ROC Curve Analysis

What is it? A Receiver’s Operating Characteristic (ROC) curve plots every value of a continuous measurement by its specificity and sensitivity to distinguish health status in a population of subjects. The area under the curve (AUC) reflects the measurement’s potential to be a diagnosis tool. At a specific sensitivity, the specificity can be determined, or vice versa.

When is it used? This analysis is used to identify the appropriate classifying thresholds to diagnose a patient with expected sensitivity and specificity.

How does it work?

ROC curve analysis: Example

We’ve identified a potential biomarker, Protein “A”, of Alzheimer’s disease that is elevated in the plasma of Alzheimer’s patients compared to healthy patients (Figure 1).

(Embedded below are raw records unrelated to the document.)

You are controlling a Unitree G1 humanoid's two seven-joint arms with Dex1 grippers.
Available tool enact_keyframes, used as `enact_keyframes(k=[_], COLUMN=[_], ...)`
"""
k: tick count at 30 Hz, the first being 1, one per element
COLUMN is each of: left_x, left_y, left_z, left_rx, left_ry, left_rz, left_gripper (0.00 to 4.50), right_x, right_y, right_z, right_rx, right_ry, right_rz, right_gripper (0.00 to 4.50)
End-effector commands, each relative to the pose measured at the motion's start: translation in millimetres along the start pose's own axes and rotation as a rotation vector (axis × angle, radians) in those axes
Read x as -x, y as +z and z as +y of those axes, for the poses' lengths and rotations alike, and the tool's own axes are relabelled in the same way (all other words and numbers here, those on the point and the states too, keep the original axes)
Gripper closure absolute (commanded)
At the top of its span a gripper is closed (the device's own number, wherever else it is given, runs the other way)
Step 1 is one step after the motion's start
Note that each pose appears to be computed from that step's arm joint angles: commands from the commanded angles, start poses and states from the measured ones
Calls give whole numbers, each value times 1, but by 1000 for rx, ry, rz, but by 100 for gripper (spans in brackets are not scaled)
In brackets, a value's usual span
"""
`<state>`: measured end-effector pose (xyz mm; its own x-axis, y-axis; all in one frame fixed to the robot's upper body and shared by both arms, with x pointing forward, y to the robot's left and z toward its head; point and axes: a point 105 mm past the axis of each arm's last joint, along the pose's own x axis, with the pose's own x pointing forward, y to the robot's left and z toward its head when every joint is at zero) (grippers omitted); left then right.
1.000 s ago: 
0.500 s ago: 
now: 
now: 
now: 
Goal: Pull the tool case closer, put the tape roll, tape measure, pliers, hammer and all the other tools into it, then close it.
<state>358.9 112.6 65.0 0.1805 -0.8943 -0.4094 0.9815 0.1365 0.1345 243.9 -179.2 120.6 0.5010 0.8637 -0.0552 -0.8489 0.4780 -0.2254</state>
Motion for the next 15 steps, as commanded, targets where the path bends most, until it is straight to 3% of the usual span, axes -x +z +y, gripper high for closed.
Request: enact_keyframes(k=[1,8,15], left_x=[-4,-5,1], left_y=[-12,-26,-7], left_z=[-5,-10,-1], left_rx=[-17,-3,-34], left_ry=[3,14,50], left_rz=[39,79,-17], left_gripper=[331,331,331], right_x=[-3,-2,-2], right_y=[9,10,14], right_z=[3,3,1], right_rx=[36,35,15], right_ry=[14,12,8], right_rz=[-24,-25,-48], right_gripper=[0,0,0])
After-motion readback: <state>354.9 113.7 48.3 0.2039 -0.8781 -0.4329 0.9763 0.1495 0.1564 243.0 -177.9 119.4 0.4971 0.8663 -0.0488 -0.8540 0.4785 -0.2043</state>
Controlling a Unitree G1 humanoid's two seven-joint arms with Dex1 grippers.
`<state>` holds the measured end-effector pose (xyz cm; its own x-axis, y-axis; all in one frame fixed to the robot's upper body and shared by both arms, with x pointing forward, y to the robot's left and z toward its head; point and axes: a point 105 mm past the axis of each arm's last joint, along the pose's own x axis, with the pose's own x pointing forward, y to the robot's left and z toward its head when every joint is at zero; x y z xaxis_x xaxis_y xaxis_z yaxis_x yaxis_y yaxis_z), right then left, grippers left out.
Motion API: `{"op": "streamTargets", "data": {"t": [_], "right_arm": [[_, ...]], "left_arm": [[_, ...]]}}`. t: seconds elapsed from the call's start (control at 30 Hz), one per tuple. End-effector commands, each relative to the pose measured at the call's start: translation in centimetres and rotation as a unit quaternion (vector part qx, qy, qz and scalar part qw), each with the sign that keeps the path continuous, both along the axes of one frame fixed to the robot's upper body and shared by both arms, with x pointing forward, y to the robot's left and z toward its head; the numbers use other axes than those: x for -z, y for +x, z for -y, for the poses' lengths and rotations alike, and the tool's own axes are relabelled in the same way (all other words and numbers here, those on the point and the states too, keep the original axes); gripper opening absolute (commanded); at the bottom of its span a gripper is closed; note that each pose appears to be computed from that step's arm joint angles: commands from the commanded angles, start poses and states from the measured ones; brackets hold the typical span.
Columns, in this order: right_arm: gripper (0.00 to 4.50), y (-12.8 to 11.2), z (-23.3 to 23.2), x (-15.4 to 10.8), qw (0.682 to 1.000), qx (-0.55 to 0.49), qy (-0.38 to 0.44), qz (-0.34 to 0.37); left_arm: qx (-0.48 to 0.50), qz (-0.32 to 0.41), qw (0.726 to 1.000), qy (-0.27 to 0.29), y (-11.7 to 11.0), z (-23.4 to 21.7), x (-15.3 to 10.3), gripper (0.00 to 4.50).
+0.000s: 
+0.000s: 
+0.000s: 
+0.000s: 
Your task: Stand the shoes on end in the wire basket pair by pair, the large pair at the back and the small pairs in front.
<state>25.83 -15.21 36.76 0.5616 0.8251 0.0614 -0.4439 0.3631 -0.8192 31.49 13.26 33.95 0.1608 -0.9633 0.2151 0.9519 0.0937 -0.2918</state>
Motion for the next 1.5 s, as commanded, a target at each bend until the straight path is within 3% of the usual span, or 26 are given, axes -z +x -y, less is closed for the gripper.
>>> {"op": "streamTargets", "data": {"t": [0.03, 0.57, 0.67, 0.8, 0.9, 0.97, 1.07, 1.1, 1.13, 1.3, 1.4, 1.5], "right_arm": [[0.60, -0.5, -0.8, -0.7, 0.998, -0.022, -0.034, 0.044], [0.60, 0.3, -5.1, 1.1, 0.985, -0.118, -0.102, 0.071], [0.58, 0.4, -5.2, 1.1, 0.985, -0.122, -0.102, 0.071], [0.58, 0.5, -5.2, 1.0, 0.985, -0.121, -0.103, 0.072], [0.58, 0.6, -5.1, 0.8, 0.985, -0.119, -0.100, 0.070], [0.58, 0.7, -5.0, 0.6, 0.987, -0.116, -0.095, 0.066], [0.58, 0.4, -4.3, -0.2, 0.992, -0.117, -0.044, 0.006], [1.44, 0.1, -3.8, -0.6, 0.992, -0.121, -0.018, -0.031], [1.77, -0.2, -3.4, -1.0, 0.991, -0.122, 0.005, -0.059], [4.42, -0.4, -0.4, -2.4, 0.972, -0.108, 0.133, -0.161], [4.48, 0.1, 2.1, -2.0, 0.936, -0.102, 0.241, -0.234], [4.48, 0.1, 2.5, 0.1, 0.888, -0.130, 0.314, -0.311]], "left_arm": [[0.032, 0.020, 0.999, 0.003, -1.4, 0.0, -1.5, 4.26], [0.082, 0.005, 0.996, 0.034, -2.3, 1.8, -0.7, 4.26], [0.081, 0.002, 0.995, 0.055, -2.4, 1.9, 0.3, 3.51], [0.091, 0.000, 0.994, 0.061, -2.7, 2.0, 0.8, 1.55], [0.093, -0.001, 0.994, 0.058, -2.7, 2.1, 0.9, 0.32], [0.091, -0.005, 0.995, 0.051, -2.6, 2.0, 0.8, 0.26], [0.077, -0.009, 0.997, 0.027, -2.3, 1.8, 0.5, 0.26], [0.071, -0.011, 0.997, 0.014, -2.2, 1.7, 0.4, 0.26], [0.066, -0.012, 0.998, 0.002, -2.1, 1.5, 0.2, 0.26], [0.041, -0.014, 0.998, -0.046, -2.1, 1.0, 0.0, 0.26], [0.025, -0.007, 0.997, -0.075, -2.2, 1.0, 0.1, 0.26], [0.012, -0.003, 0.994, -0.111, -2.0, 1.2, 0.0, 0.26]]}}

We now need to determine the lower cut-off value of “Protein A” levels that will identify a patient with Alzheimer’s disease. We don’t want to have the threshold too low like concentration X in Figure 1 or else a lot of healthy patients will be wrongly diagnosed. However we also don’t want to have a threshold that is really high like concentration Y in Figure 1 because a lot of Alzheimer’s patients won’t get diagnosed. A ROC curve can help identify the “sweet spot” (i.e., optimum sensitivity-specificity balance).

Figure 2 explains what sensitivity and specificity are. Ideally, the sensitivity and specificity would be 100%. In reality, virtually all biomarkers do not have perfect sensitivity and specificity.

A ROC curve is generated across all values and the AUC is determined (Figure 3). Higher AUC values represent a better biomarker. A point along the ROC curve is chosen with the desired trade-off between sensitivity and specificity. With known sensitivity and specificity, the cut-off value can be ascertained.

For this example, let’s assume the black dashed line is the ROC curve for our data. We would likely choose the X-Y coordinate of 0.1, 0.8, such that the biomarker would have a specificity of 90% and a sensitivity of 80%.

Figure 1. Overlapping histogram plots for concentrations of Protein A in different populations. A cut-off of concentration "X" will have high sensitivity, but low specificity. A cut-off of concentration "Y" will have low sensitivity, but high specificity.
Figure 2. Calculation of senstivity and specificty.
Figure 3. Comparison of ROC curves across three potential biomarkers. The higher the AUC value, the higher predictive value of the biomarker. Biomarker 3 has very poor predictive power (AUC ~0.5) as it cannot differentiate between healthy and diseased patients at all.

What does the data look like? ROC curve analyses are usually portrayed as a plot like Figure 3.